6 Graphics To Show To Your Climate-Denying Uncle This Thanksgiving

Pumpkin pie with a side of science.
Sean Locke via Getty Images

Trying to have any meaningful discussion about the climate change crisis with someone who rejects mainstream science is a recipe for frustration.

And with a president-elect who has said climate change is “bullshit” and a “hoax,” it’s likely many family holiday celebrations this year will include unproductive and, shall we say, spirited banter.

“Climate change is here and humans are the cause!” you might shout. “Just look at the rising seas, extreme weather, blistering global temperatures ...”

To which your Uncle Eddie may snap, “It’s the sun,” or, “Actually, young whippersnapper, the planet is cooling.”

Lucky for you, we’ve compiled some powerful and sobering climate visuals that will do the talking for you. This isn’t a blessing to go looking for trouble ― only a way out of it should it arise.

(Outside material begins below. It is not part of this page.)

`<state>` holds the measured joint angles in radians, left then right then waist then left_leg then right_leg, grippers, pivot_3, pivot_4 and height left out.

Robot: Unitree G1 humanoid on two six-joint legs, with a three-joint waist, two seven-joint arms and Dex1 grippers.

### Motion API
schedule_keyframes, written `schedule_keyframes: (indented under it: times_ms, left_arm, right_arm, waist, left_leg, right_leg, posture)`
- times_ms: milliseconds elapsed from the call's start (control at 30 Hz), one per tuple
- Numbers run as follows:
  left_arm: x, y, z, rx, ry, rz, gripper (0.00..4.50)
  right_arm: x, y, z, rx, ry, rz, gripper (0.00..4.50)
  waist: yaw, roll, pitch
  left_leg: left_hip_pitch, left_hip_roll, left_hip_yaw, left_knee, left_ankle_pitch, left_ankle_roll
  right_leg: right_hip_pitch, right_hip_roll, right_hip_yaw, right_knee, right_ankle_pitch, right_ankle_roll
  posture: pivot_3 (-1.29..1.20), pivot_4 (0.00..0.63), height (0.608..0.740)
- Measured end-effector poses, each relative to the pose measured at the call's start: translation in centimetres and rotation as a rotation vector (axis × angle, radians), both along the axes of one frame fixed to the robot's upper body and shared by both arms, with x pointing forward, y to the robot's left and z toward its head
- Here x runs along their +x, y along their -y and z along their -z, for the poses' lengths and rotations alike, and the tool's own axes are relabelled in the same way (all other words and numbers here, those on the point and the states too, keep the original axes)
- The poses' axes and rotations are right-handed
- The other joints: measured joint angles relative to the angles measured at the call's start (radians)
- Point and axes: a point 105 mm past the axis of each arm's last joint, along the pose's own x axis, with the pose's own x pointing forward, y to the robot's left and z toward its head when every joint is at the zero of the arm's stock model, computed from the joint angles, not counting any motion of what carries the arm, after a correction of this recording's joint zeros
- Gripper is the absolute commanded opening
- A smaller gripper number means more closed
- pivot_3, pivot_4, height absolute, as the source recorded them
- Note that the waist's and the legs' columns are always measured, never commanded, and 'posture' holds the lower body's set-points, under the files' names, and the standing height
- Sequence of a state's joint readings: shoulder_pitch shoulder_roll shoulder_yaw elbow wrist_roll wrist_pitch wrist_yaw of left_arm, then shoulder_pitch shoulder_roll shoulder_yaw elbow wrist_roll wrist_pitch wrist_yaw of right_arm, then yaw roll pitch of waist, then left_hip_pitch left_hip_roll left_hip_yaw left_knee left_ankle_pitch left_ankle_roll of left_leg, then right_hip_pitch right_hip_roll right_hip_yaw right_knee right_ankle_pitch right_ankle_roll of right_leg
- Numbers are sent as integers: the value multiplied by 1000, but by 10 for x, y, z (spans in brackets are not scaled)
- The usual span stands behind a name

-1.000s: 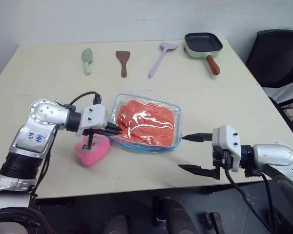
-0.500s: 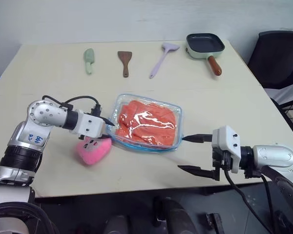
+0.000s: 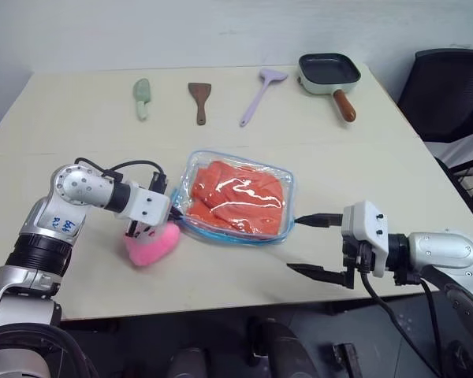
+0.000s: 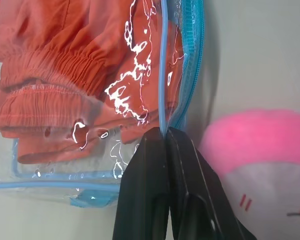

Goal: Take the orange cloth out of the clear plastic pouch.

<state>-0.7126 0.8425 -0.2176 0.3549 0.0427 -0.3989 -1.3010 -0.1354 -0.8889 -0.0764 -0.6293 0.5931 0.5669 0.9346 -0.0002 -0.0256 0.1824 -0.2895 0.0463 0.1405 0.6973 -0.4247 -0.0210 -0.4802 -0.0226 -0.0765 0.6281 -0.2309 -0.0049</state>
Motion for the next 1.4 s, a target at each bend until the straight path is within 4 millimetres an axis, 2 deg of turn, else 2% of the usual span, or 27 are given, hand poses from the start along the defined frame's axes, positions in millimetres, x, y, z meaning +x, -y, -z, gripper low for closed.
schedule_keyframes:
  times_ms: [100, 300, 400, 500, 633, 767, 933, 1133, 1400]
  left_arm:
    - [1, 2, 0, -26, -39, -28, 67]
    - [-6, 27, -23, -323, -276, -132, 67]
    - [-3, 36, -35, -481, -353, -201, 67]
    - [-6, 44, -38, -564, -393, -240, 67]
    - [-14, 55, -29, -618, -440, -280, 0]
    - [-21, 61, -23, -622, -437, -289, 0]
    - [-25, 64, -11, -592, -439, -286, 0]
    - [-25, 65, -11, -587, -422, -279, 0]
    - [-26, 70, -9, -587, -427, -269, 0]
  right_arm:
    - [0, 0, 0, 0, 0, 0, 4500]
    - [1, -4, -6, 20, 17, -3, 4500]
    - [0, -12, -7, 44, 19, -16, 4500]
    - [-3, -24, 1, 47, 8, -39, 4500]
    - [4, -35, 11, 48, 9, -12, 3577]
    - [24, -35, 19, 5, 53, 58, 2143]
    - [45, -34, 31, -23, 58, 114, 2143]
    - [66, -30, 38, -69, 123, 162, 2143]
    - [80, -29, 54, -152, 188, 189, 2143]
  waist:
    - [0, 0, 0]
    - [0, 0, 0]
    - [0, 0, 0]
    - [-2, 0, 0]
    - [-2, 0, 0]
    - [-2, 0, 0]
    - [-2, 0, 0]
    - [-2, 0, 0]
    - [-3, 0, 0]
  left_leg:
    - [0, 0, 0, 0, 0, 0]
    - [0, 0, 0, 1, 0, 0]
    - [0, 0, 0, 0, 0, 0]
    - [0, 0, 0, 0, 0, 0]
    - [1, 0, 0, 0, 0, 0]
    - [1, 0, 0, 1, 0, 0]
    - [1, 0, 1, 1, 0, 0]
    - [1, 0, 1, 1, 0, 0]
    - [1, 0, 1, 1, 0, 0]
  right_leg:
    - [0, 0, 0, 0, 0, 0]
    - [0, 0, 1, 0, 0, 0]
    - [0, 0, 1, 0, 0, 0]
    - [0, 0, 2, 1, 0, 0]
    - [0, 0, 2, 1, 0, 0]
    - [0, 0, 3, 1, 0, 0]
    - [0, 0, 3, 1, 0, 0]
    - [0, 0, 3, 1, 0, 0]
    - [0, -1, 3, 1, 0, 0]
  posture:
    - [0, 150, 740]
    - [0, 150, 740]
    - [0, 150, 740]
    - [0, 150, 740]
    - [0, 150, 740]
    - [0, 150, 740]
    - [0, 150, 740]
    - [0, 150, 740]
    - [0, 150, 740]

If your climate-denying relatives still aren’t convinced, walk away ― slowly ― and focus your attention on the leftover stuffing.

1
Our carbon footprint says it all.
This graph shows the concentration of carbon dioxide in the atmosphere, as measured at Mauna Loa Observatory in Hawaii, from 1958 to today. In September, scientists at Mauna Loa announced that C02 levels had likely surpassed the threshold of 400 parts per million permanently.
2
Year over year, the trend becomes more obvious.
This graphic by climate scientist Ed Hawkins shows 167 maps of temperature change from 1850 to 2016.
3
Arctic sea ice is quickly vanishing.
This graphic shows the loss of sea ice in the Arctic between September 1984 and September 2016. In that time, the amount of ice five years or older throughout the Arctic sea ice cap during its yearly minimum extent dropped from 1.86 million square kilometers to 110,000 square kilometers, according to NASA.
4
Global temperatures are spiraling upward.
Created by Ed Hawkins, a climate scientist at the University of Reading in the United Kingdom, this GIF depicts global temperatures steadily rising over the past 166 years. As the planet warms, the line corkscrews outward, inching closer to the 1.5-degree Celsius aspirational warming limit agreed to during the historic climate change agreement in Paris in December.
5
We’re breaking record temperatures on a regular basis.
A monthly analysis by NASA scientists found August 2016 was the warmest August in 136 years of modern record keeping. The global temperature that month was 0.16 degrees Celsius warmer than the previous warmest August, in 2014, and 0.98 degrees Celsius warmer than the mean August temperature from 1951 to 1980, according to NASA.
6
We’re losing Arctic sea ice at an unprecedented rate.
This animation shows Arctic sea ice extent -- the area of ocean with a certain threshold of ice, usually 15 percent --from 1979 through Sept. 13, 2016.